When oxygen is scarce, the body is forced to work harder to ensure that the brain and muscles receive enough of this essential nutrient. One of the most commonly observed ways the body has of compensating for a lack of oxygen is to produce more red blood cells, which are responsible for carrying blood around the body to our organs. This makes the blood thicker, however, so it flows more slowly and is more likely to clog up blood vessels.

Mountain climbers are often exposed to low levels of oxygen, particularly at high altitudes. This is why they often have to take time during long ascents to acclimatise to their surroundings, giving the body enough time to adapt itself and prevent altitude sickness. In addition, they may take oxygen supplies to supplement the thin air.

Scientists have known for some time that people have different responses to high altitudes. While most climbers require additional oxygen to scale Mount Everest, whose peak is 8,848m above sea level, a handful of climbers have managed to do so without. Most notably, Sherpas, an ethnic group from the mountain regions of Nepal, are able to live at high altitude with no apparent consequences to their health – as a result, many act as guides to support expeditions in the Himalayas, and two Sherpas are known to have reached the summit of Everest an incredible 21 times.

Previous studies have suggested differences between Sherpas and people living in non-high altitude areas, known collectively as ‘lowlanders’, including fewer red blood cells in Sherpas at altitude, but higher levels of nitric oxide, a chemical that opens up blood vessels and keeps blood flowing.

Evidence suggests that the first humans were present on the Tibetan Plateau around 30,000 years ago, with the first permanent settlers appearing between 6,000-9,000 years ago. This raises the possibility that they have evolved to adapt to the extreme environment. This is supported by recent DNA studies, which have found clear genetic differences between Sherpa and Tibetan populations on the one hand and lowlanders on the other. Some of these differences were in their mitochondrial DNA – the genetic code that programmes mitochondria, the body’s ‘batteries’ that generate our energy.

To understand the biological differences between the Sherpas and lowlanders, a team of researchers led by scientists at the University of Cambridge followed two groups as they made a gradual ascent up to Everest Base Camp at an elevation of 5,300m.

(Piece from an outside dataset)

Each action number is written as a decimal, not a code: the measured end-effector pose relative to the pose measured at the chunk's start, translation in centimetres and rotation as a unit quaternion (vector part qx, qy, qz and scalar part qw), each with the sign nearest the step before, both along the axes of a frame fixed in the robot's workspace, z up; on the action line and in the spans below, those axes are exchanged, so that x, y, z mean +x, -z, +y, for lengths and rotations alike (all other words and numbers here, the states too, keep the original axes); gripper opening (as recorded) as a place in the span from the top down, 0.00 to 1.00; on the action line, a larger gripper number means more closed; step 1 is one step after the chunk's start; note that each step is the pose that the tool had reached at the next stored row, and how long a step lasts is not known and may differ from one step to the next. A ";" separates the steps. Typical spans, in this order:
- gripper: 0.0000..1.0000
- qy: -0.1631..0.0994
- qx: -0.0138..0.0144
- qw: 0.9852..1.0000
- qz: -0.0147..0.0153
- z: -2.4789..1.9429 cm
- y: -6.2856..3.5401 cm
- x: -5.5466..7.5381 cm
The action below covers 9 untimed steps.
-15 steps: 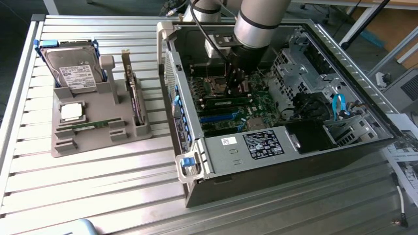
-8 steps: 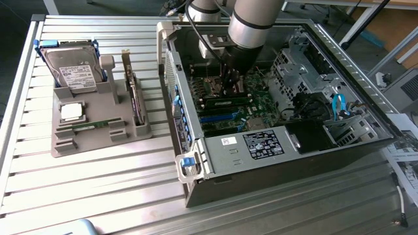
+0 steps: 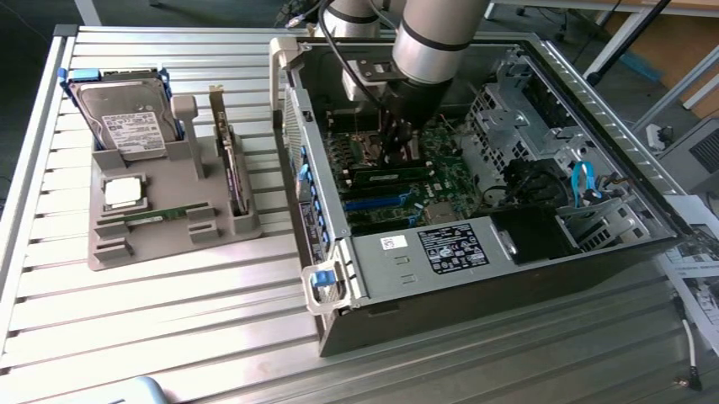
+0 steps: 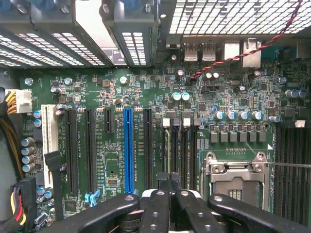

The study was part of Xtreme Everest, a project that aims to improve outcomes for people who become critically ill by understanding how our bodies respond to the extreme altitude on the world’s highest mountain. This year marks 10 years since the group’s first expedition to Everest.

The lowlanders group comprised 10 investigators selected to operate the Everest Base Camp laboratory, where the mitochondrial studies were carried out by James Horscroft and Aleks Kotwica, two PhD students at the University of Cambridge. They took samples, including blood and muscle biopsies, in London to give a baseline measurement, then again when they first arrived at Base Camp and a third time after two months at Base Camp. These samples were compared with those taken from 15 Sherpas, all of whom were living in relatively low-lying areas, rather than being the ‘elite’ high altitude climbers. The Sherpas’ baseline measurements were taken at Kathmandu, Nepal.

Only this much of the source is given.